Numa manhã de sábado, qualquer favela paulistana lembra o cenário dos grotões do Norte e Nordeste do Brasil. Livres das aulas, moleques correm de um lado para outro no chão de terra batida.

Num barraco improvisado como boteco, os homens ouvem música brega-sertaneja em alto volume, jogam sinuca e tomam cerveja. Na favela Real Parque, no Morumbi, zona sul de São Paulo, há uma diferença. Grande parte daqueles caboclos de pele queimada e origem nordestina ali reunidos é de índios pankararu, expulsos de seu espaço natural pela fúria dos invasores. Mil deles migraram para São Paulo. Hoje, 250 famílias de posseiros ocupam 30% da área de oito mil hectares da aldeia Brejo dos Padres, em Pernambuco, às margens do rio São Francisco, onde ainda vivem quatro mil pankararus. “Mas não dá para a gente fazer roça lá. A parte melhor da terra, plana e com água, ficou com os invasores”, reclama o líder Frederico de Barros, 44 anos, presidente da SOS Comunidade Indígena Pankararu.

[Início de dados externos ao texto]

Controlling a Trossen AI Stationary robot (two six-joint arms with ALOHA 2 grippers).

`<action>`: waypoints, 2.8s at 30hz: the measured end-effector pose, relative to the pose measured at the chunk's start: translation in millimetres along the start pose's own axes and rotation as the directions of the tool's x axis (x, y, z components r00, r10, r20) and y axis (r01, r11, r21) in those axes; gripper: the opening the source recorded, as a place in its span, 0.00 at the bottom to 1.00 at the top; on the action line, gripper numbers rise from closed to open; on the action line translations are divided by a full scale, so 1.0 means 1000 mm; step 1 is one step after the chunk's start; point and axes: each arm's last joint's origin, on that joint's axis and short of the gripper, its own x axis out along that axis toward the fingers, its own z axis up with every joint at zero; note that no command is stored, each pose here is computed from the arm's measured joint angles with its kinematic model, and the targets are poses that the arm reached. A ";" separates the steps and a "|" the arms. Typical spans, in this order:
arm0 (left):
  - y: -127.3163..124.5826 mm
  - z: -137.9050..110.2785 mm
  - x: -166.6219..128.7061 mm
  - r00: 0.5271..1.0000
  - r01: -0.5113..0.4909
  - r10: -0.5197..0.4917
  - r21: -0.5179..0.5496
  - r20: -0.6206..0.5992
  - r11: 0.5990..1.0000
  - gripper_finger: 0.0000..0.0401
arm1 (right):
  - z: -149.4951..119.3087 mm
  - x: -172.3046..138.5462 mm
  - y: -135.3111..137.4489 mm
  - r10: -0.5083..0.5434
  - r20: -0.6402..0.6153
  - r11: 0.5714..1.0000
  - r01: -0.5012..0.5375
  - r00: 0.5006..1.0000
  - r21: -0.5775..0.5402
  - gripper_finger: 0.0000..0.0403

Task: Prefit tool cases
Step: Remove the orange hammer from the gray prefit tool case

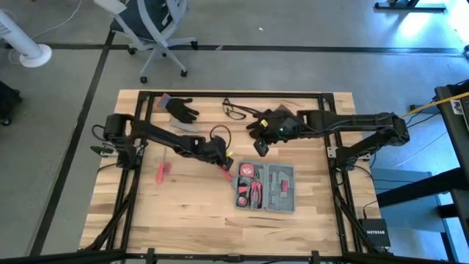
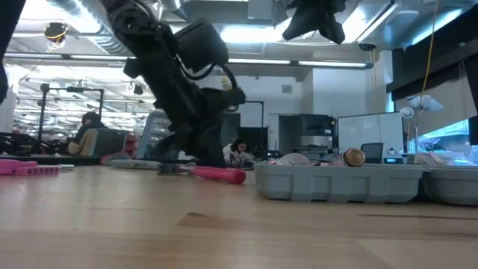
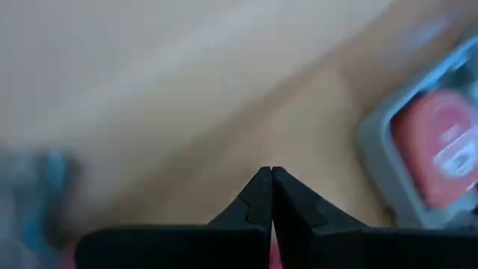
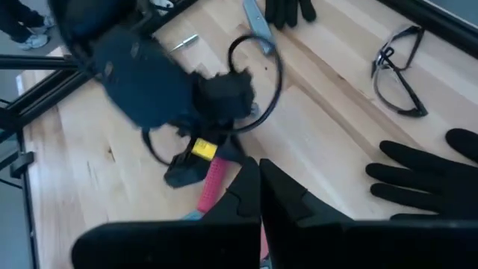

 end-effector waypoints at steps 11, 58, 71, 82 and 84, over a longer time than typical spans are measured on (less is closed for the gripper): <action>-0.017 -0.036 -0.008 0.998 -0.011 0.012 0.026 -0.065 1.000 0.00 | 0.001 0.000 -0.001 -0.002 0.002 1.000 0.002 1.000 -0.001 0.00; 0.006 -0.043 -0.049 0.939 -0.304 0.321 0.143 -0.121 0.942 0.00 | 0.002 0.000 -0.001 -0.020 0.023 0.998 0.021 1.000 -0.055 0.00; 0.024 -0.052 -0.051 0.893 -0.408 0.426 0.136 -0.148 0.903 0.00 | 0.001 0.000 -0.001 -0.019 0.022 0.998 0.020 1.000 -0.054 0.00; 0.028 -0.034 -0.048 0.916 -0.324 0.374 0.287 -0.142 0.902 0.00 | 0.002 0.000 -0.001 -0.019 0.023 0.998 0.020 1.000 -0.054 0.00; 0.032 -0.028 -0.047 0.915 -0.314 0.376 0.324 -0.148 0.892 0.00 | 0.001 0.000 -0.001 -0.019 0.022 0.998 0.020 1.000 -0.054 0.00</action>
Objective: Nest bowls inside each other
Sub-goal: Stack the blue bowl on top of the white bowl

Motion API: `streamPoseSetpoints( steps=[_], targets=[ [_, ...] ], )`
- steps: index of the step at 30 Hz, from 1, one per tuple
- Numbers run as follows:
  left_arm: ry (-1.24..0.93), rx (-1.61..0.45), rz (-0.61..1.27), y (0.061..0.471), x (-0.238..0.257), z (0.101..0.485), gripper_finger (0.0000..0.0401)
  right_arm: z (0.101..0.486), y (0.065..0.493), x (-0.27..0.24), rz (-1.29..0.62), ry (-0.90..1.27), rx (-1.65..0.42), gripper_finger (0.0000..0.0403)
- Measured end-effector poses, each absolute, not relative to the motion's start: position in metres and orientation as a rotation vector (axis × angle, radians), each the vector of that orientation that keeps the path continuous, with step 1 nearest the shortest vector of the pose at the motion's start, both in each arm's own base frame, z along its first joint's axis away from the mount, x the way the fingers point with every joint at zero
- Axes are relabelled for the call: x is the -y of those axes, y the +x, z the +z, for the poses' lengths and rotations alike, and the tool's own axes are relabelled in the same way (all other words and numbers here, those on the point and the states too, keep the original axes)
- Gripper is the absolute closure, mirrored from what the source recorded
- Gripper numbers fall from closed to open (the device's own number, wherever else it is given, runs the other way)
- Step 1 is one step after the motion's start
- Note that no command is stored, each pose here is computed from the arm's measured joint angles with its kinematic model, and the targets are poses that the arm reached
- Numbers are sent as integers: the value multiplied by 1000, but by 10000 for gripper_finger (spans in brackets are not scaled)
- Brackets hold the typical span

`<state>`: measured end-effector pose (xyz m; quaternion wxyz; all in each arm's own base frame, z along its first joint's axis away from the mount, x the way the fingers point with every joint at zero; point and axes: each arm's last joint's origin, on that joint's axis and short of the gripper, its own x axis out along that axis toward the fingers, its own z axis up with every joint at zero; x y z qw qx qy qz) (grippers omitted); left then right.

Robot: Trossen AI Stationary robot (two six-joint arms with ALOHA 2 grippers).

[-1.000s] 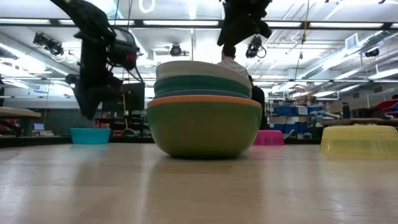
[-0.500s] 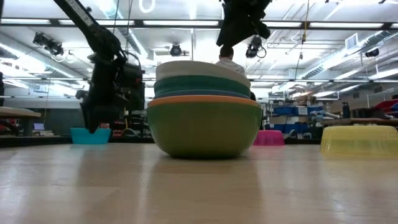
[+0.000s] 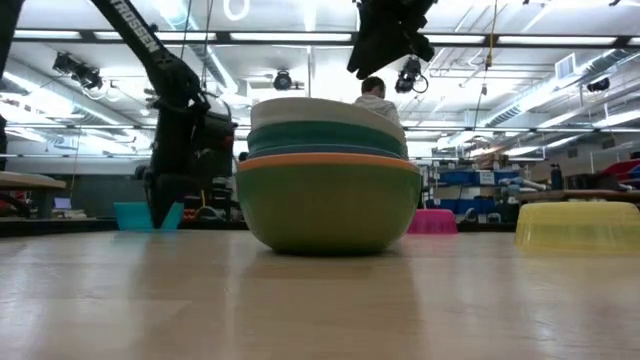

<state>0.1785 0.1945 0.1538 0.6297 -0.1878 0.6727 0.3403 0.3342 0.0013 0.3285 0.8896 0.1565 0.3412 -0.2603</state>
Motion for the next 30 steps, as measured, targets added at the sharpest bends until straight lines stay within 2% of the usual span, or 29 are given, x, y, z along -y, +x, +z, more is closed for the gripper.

Os pankararus trabalham como vigilantes, faxineiros e até donos de lotações clandestinas. As mulheres ganham algum como domésticas. Os primeiros começaram a chegar em 1950. Viajaram 16 dias em paus-de-arara e conseguiram emprego como ajudantes nas construções do estádio do Morumbi e do Palácio dos Bandeirantes. Manoel Marcelino de Barros, 67 anos, foi um dos precursores. “A gente dormia enrolado em saco de cimento”, relembra. Com dinheiro no bolso e roupas novas, eles estimularam outros parentes (como chamam uns aos outros) a seguir o mesmo caminho. O maior contingente, de 450 índios, está hoje na favela do Real Parque, onde vivem 3,5 mil pessoas. Cento e quarenta pankararus foram para a favela do Parque Santa Madalena, na zona leste, e outros 100 vivem em Guarulhos, Grande São Paulo. A aventura agora é reproduzida por outros povos indígenas do Nordeste: índios fulniôs também estão instalados em uma favela do Butantã e pankararus foram para Osasco, Grande São Paulo. Do total de 390 mil índios existentes hoje no Brasil, 30 mil vivem no asfalto, segundo levantamento do Conselho Indigenista Missionário (Cimi). “Isso é consequência da falta de uma política indigenista séria. Depois de 500 anos, o genocídio continua, só que hoje de uma forma disfarçada”, protesta Benedito Prezia, pesquisador do Cimi.